I am trying to have parallelism with my Kafka source within my Flink job, but I failed so far.
I set 4 partitions to my Kafka producer :
$ ./bin/kafka-topics.sh --describe --zookeeper X.X.X.X:2181 --topic mytopic
Topic:mytopic PartitionCount:4 ReplicationFactor:1 Configs:
Topic: mytopic Partition: 0 Leader: 0 Replicas: 0 Isr: 0
Topic: mytopic Partition: 1 Leader: 0 Replicas: 0 Isr: 0
Topic: mytopic Partition: 2 Leader: 0 Replicas: 0 Isr: 0
Topic: mytopic Partition: 3 Leader: 0 Replicas: 0 Isr: 0
My scala code is as follow :
val env = StreamExecutionEnvironment.getExecutionEnvironment
env.setParallelism(4)
env.getConfig.setGlobalJobParameters(params)

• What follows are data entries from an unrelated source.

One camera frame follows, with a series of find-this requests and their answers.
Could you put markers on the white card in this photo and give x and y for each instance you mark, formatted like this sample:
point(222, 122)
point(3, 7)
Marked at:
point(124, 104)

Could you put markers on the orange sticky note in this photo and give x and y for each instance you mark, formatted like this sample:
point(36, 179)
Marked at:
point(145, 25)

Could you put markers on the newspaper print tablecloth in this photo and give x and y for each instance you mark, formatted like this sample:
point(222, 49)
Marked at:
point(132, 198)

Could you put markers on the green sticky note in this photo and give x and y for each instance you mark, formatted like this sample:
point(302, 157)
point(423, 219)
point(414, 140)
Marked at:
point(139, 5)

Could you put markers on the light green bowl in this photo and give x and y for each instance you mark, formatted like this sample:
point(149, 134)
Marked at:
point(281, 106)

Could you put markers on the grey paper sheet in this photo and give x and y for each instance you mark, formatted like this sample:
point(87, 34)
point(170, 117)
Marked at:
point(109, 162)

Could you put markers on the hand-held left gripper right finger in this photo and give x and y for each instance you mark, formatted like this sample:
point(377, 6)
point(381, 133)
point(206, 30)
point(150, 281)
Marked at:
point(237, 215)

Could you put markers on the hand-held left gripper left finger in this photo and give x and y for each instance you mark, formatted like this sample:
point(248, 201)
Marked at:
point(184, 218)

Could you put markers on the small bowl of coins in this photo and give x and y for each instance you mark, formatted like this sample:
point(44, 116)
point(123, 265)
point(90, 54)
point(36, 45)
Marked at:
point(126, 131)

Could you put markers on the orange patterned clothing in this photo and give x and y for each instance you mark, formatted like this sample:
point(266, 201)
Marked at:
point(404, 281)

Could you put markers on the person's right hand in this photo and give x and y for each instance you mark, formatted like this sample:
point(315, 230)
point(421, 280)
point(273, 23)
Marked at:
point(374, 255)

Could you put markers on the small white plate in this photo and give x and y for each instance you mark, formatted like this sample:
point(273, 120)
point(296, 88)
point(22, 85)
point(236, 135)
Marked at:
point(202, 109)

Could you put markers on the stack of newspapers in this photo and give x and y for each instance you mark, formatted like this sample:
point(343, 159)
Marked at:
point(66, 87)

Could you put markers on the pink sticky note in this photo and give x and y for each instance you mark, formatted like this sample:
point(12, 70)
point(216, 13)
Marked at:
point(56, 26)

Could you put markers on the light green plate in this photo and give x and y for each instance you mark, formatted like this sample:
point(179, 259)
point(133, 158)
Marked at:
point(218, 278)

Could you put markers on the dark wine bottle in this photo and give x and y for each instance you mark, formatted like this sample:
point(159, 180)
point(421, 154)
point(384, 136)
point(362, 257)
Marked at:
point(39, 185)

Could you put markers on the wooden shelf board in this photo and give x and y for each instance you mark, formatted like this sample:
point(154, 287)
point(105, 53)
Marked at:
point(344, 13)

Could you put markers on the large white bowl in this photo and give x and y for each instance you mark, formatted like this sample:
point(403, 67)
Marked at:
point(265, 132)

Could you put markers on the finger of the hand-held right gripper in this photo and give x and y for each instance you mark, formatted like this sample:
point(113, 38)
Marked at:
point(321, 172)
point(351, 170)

// **** Kafka CONNECTION ****
val properties = new Properties();
properties.setProperty("bootstrap.servers", params.get("server"));
properties.setProperty("group.id", "test");
// **** Get KAFKA source ****
val stream: DataStream[String] = env.addSource(new FlinkKafkaConsumer010[String](params.get("topic"), new SimpleStringSchema(), properties))
I run my job on YARN :
$ ./bin/flink run -m yarn-cluster -yn 4 -yjm 8192 -ynm test -ys 1 -ytm 8192 myjar.jar --server X.X.X.X:9092 --topic mytopic
I tried a bunch of things, but my source is not parallelized :
Having several Kafka partitions and at least as much slot / Task Managers should do it, right?